What the task asks: Your answer must be every line of the data that holds the string "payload".

Stored entries:
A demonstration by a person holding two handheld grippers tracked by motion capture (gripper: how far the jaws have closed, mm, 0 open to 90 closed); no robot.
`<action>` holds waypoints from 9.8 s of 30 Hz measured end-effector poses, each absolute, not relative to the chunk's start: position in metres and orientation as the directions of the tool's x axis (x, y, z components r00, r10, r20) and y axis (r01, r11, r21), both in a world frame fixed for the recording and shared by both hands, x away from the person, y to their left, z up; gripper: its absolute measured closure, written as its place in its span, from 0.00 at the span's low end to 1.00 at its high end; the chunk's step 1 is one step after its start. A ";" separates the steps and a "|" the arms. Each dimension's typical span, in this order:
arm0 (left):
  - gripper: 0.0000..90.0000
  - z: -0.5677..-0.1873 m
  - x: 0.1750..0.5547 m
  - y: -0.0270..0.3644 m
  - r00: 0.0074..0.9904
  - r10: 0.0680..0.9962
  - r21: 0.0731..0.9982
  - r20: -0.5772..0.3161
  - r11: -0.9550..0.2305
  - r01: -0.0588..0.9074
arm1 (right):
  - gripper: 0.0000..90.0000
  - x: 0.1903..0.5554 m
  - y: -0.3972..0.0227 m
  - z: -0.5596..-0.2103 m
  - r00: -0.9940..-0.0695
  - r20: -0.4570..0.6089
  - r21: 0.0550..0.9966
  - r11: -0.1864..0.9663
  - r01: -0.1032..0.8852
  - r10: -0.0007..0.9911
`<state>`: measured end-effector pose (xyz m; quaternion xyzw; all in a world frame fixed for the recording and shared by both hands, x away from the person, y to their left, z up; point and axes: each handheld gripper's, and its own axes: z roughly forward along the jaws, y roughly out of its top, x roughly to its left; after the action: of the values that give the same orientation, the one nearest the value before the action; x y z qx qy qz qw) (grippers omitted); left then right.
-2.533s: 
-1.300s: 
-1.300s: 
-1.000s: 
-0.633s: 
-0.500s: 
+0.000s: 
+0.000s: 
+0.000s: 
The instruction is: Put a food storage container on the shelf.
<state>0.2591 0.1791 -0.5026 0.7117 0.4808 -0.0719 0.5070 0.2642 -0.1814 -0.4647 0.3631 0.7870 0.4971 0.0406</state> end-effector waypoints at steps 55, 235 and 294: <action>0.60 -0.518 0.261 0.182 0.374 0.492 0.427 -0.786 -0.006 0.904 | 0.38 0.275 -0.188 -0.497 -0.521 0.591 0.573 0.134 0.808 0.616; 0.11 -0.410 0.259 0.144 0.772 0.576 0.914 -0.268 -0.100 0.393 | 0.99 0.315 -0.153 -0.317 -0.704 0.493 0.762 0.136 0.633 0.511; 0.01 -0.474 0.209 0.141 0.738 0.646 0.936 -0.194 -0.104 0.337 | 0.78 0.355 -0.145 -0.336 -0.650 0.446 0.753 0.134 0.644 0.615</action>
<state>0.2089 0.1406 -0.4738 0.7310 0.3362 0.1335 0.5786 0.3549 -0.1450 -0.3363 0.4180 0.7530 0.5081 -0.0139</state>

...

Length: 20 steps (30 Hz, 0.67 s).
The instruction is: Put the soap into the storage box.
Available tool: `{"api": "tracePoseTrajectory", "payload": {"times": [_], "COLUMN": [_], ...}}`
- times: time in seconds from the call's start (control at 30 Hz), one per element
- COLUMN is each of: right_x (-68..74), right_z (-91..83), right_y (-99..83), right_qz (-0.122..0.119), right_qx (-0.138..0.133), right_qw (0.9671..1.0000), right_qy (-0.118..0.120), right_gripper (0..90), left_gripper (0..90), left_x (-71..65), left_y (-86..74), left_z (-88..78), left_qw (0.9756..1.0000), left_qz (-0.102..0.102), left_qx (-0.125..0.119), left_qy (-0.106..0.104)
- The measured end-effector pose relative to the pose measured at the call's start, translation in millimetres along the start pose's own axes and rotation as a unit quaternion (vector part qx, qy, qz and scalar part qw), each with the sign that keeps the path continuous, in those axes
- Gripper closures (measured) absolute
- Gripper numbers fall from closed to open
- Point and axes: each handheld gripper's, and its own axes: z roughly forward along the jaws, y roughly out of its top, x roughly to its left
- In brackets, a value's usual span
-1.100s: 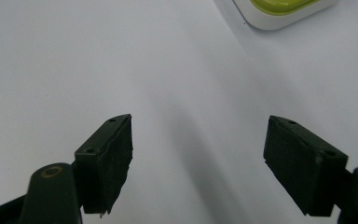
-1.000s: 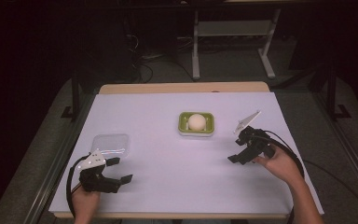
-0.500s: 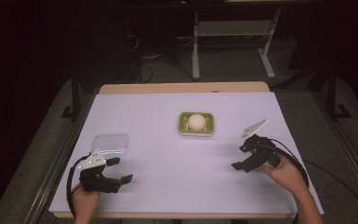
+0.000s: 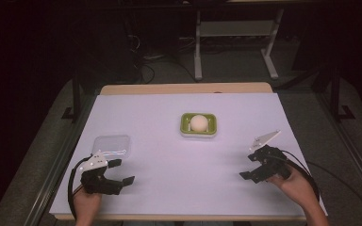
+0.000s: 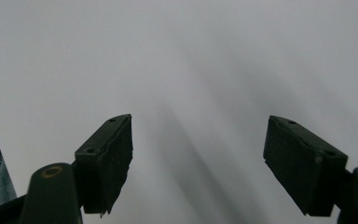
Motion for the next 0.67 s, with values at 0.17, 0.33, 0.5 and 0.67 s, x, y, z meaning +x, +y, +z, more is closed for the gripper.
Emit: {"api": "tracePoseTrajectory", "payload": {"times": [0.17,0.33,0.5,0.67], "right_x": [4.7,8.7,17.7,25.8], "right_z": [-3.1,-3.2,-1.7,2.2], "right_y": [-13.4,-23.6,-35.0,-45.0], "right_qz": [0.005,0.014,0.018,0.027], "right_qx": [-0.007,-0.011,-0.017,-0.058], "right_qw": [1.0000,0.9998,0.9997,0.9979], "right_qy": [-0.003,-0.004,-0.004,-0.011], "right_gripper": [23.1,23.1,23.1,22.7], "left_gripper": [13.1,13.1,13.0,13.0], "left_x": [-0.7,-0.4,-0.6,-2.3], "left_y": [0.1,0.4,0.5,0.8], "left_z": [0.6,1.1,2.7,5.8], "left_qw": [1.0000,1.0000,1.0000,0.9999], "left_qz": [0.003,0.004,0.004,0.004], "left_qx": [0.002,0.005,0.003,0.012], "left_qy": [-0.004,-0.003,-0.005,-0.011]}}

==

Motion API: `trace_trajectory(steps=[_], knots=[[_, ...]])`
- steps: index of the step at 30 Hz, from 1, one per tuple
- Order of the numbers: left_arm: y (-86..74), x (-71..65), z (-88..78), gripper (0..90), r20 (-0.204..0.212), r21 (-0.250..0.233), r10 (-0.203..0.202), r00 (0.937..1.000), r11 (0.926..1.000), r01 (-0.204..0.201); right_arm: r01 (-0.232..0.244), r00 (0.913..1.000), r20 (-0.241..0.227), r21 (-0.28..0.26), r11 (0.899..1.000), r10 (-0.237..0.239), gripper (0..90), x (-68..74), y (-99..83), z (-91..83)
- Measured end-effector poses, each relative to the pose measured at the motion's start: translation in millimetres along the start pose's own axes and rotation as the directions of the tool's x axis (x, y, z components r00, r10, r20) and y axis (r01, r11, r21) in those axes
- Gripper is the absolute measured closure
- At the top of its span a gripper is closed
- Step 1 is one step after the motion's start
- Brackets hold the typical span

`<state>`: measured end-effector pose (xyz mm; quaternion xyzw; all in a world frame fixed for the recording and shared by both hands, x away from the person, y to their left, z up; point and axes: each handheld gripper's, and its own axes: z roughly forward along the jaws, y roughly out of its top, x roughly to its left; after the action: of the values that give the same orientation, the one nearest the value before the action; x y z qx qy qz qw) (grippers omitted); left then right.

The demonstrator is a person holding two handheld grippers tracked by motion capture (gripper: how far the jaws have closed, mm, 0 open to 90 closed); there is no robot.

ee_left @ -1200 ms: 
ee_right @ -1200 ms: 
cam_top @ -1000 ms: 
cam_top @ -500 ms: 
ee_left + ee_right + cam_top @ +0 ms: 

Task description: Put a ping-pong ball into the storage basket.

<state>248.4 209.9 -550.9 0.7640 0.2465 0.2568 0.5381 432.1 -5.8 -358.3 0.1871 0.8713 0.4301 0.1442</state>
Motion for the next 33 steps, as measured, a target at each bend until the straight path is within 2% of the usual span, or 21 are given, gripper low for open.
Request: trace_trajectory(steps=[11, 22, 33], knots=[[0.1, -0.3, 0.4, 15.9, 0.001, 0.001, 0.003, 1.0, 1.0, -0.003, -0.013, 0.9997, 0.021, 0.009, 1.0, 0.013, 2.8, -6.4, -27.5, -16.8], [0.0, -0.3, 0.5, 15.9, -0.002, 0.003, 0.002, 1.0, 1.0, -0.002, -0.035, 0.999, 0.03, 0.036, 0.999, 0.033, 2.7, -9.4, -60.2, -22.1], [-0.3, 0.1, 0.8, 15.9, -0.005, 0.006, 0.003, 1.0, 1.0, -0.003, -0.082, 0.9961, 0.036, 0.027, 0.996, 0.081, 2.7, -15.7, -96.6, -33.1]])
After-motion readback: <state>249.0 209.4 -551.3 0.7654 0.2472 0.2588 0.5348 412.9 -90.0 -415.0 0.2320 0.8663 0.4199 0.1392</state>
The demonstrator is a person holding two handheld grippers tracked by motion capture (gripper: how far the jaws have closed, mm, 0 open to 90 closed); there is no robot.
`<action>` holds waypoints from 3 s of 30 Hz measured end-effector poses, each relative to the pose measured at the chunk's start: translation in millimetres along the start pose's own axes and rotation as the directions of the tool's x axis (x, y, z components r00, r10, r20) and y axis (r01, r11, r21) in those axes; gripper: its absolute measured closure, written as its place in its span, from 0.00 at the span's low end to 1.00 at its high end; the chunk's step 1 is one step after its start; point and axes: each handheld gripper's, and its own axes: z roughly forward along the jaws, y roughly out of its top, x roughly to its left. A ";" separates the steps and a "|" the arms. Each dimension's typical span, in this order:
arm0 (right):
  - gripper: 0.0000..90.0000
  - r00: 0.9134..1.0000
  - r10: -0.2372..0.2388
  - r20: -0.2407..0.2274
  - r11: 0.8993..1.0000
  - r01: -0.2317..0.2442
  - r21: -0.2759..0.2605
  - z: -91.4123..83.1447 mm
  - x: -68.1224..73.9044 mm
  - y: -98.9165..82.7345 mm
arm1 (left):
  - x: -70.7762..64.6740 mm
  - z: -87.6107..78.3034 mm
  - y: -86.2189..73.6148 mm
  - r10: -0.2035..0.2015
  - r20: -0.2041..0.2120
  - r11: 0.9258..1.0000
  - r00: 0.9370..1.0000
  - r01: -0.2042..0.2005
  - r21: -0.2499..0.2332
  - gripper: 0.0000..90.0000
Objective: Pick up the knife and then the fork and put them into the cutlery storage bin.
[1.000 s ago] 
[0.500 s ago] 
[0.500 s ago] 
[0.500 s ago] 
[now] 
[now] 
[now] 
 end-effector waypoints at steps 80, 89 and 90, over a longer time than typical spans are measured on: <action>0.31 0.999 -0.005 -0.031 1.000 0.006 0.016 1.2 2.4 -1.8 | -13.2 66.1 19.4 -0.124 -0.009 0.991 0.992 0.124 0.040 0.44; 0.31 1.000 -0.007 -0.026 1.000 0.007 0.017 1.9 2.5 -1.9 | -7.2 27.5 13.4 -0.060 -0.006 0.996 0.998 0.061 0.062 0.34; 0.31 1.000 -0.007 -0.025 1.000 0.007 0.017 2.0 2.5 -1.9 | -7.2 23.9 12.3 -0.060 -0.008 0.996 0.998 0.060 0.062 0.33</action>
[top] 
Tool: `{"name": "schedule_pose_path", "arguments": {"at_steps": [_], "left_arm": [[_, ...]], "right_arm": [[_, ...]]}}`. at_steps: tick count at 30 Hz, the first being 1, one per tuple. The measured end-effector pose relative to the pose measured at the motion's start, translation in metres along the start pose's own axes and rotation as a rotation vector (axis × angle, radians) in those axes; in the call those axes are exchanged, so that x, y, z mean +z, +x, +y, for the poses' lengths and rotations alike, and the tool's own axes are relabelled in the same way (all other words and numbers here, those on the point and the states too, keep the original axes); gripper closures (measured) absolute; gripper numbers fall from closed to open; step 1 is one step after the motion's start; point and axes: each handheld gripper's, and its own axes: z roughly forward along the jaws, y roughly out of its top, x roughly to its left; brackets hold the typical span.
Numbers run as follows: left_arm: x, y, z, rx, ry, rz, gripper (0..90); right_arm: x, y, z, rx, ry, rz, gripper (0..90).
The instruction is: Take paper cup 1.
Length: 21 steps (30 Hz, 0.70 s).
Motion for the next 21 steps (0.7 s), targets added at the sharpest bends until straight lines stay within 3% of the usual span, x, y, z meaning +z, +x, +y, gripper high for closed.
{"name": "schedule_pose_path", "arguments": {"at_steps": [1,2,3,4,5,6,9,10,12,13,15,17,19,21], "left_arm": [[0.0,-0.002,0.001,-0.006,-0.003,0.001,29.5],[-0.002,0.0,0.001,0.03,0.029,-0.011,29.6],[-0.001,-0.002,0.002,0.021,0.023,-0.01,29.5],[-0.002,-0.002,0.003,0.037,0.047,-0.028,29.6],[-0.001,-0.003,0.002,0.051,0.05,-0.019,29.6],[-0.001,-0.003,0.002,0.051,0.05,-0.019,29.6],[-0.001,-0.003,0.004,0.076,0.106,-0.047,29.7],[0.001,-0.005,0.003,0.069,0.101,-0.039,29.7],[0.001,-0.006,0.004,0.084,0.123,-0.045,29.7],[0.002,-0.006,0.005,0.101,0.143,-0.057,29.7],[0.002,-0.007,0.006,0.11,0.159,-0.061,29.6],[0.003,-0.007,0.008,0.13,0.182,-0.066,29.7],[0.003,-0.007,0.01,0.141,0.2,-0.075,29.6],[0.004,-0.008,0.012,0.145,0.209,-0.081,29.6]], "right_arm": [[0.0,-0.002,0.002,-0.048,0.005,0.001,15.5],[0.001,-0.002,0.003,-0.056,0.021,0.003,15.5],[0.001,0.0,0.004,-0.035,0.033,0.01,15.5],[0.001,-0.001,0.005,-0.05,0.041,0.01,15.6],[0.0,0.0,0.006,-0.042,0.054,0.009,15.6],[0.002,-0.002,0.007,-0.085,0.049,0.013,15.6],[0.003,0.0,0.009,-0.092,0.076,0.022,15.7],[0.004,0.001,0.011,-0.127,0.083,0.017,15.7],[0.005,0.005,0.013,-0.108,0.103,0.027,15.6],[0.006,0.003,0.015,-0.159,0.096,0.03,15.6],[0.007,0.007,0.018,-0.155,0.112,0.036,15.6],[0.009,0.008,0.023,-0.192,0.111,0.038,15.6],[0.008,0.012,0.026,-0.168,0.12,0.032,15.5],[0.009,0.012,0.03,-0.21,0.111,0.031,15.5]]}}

Result for this task:
Available tool: `{"api": "tracePoseTrajectory", "payload": {"times": [_], "COLUMN": [_], ...}}`
Emit: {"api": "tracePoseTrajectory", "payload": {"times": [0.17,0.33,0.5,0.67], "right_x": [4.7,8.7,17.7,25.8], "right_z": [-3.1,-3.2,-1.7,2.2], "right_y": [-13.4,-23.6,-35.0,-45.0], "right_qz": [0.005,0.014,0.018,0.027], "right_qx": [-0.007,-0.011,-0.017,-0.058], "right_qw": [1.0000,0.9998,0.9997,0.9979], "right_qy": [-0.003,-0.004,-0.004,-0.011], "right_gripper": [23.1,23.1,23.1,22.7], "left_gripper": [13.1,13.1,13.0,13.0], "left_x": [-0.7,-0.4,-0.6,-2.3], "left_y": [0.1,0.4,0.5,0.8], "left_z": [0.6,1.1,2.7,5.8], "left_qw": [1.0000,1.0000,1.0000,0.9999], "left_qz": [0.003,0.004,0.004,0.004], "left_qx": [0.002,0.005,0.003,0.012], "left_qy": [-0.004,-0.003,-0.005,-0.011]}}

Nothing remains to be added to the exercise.